FIG. 1 is a block diagram showing an embodiment of a digital signal recording / reproducing apparatus of the present invention, FIG. 2 is a diagram showing one pack of R to W channels of CD subcode, and FIG. 3 is an MI to be transmitted.
Waveform diagram of 1 byte of DI signal, FIG. 4 is a diagram in which the MIDI data in the 1-pack subcode of FIG. 2 is a 12-byte MIDI signal, and it is in accordance with the waveform diagram of FIG. 5 is a flowchart showing the processing of the microcomputer 14 of FIG. 1, FIG. 6 is a detailed flowchart of the running status processing of FIG. 5, and FIG. 7 is the note-on buffer of FIG. 5 and the on-buffer of other messages. Flowchart of Write to Message and Message Sending Process, Eighth
FIG. 7 is a detailed flowchart of the note-on-buffer setting, resetting, and sending process of FIG. 7, and FIG. 9 is an explanatory diagram showing the state of the on-buffer processed in FIGS. 7 and 8.
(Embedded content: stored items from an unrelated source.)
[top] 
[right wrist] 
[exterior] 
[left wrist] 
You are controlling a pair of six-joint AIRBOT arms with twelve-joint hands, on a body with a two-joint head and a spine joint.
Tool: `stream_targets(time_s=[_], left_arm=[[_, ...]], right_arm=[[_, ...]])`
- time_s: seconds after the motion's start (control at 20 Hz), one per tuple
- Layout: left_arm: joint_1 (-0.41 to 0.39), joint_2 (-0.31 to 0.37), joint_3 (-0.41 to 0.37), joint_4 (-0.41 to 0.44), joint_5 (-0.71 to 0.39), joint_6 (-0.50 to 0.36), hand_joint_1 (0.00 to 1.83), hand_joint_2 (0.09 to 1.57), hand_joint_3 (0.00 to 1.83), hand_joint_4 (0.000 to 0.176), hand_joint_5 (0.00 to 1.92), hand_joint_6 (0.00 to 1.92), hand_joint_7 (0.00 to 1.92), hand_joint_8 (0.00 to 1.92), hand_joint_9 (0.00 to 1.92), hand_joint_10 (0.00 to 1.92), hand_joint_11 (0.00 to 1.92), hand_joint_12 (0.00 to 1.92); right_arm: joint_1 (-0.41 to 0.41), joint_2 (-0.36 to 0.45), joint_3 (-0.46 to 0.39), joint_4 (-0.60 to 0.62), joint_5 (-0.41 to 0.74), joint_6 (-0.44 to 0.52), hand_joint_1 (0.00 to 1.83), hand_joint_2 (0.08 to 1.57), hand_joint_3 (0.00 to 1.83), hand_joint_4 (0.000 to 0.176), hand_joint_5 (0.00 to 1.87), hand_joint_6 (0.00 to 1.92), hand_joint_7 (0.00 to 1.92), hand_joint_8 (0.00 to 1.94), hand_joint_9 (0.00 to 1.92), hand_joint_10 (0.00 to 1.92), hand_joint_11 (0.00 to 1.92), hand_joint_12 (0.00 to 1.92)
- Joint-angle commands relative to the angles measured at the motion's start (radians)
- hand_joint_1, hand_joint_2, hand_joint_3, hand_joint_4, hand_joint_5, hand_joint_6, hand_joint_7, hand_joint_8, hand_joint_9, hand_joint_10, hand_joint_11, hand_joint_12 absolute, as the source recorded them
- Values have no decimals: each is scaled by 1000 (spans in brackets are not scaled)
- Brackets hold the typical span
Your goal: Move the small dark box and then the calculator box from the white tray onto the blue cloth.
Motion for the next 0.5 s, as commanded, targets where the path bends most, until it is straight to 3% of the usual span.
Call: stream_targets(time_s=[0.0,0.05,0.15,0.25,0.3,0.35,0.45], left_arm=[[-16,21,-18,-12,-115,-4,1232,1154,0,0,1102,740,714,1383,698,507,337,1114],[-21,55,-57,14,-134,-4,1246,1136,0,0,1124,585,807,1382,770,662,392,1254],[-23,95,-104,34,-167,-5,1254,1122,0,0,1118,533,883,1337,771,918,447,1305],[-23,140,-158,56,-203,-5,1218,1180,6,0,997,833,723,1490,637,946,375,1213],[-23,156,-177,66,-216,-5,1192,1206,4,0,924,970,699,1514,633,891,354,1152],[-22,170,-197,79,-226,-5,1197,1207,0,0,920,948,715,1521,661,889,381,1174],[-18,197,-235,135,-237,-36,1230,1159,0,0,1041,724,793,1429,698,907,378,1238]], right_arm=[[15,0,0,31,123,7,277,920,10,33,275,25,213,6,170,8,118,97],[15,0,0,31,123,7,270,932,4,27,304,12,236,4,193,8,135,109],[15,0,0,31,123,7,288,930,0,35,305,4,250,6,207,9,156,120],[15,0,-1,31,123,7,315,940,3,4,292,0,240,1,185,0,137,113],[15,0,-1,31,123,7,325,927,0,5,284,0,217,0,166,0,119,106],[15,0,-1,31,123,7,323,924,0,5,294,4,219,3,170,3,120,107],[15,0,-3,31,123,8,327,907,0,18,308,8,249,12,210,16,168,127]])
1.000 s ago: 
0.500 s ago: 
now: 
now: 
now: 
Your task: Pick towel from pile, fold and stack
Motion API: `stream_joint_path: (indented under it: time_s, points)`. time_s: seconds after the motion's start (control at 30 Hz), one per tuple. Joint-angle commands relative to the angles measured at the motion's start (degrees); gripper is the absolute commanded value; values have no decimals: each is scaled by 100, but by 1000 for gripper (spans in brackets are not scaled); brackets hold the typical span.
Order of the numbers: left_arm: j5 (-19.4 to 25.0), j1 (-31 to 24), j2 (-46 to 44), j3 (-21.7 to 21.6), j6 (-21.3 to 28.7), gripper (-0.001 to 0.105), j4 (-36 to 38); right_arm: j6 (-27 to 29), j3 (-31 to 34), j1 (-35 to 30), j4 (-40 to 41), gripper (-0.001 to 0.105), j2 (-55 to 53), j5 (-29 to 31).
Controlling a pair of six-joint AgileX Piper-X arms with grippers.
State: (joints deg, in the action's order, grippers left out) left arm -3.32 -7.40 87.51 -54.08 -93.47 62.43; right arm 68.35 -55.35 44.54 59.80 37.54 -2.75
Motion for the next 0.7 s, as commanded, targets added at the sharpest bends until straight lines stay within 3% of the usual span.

FIG. 10 is a detailed flowchart of the reading and sending process of the note-on buffer of FIG. 1 ... CD, 4 ... PLL EFM demodulation circuit, 8 ... subcode data error correction circuit, 9 ... subcode signal processing circuit, 10 ... MIDI
Data buffer, 12 ... Operation switch, 14 ... Microcomputer.

Claims (1)

(57) [Claims] 1. A demodulation means for reading a signal from a digital signal recording medium having MIDI data recorded in an auxiliary signal recording area and performing EFM demodulation, and a control signal when an uncorrectable error occurs, in a non-reproducing state or when a signal is lost. Means for initializing a predetermined area of a readable / writable memory in which at least 1 byte is allocated to one note number with an initial value which does not exist as a note number, and the demodulating means reproduces the data.
When the MIDI data is a note-on message, writing means for sequentially writing a value corresponding to the corresponding note number in a predetermined area of the memory that has been initialized, and the reproduced MI.
When the DI data is a note-off message, if the value corresponding to the note number is written in the predetermined area, the value is initialized, and if there is no initialized area in the predetermined area, the note-on is performed. In addition to prohibiting sending of messages to MIDI output, when the control signal is generated, the predetermined area is searched to generate a note-off message with a note number corresponding to the value written in the uninitialized area. And a digital signal recording / reproducing apparatus having a control means for transmitting to a MIDI output.